Class PutBucketEncryptionCommandProtected

This action uses the encryption subresource to configure default encryption and Amazon S3 Bucket Keys for an existing bucket.

By default, all buckets have a default encryption configuration that uses server-side encryption with Amazon S3 managed keys (SSE-S3). You can optionally configure default encryption for a bucket by using server-side encryption with Key Management Service (KMS) keys (SSE-KMS) or dual-layer server-side encryption with Amazon Web Services KMS keys (DSSE-KMS). If you specify default encryption by using SSE-KMS, you can also configure Amazon S3 Bucket Keys. If you use PutBucketEncryption to set your default bucket encryption to SSE-KMS, you should verify that your KMS key ID is correct. Amazon S3 does not validate the KMS key ID provided in PutBucketEncryption requests.
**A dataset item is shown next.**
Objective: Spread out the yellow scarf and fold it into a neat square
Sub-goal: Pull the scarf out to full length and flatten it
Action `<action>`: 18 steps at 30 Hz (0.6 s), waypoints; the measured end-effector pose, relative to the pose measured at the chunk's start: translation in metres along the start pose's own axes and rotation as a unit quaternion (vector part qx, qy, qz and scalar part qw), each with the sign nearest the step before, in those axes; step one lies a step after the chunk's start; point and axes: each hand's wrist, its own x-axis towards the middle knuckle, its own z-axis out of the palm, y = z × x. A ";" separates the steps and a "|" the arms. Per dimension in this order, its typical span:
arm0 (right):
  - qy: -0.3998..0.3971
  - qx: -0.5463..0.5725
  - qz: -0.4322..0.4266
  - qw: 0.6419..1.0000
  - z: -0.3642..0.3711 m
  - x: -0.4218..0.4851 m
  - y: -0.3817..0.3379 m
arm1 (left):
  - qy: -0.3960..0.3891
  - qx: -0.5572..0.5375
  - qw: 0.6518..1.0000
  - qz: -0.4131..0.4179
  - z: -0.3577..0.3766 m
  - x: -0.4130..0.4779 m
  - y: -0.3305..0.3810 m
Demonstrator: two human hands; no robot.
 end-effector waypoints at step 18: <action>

This action requires Amazon Web Services Signature Version 4. For more information, see Authenticating Requests (Amazon Web Services Signature Version 4).

To use this operation, you must have permission to perform the s3:PutEncryptionConfiguration action. The bucket owner has this permission by default. The bucket owner can grant this permission to others. For more information about permissions, see Permissions Related to Bucket Subresource Operations and Managing Access Permissions to Your Amazon S3 Resources in the Amazon S3 User Guide.

The following operations are related to PutBucketEncryption:

• GetBucketEncryption

• DeleteBucketEncryption

Example

Use a bare-bones client and the command you need to make an API call.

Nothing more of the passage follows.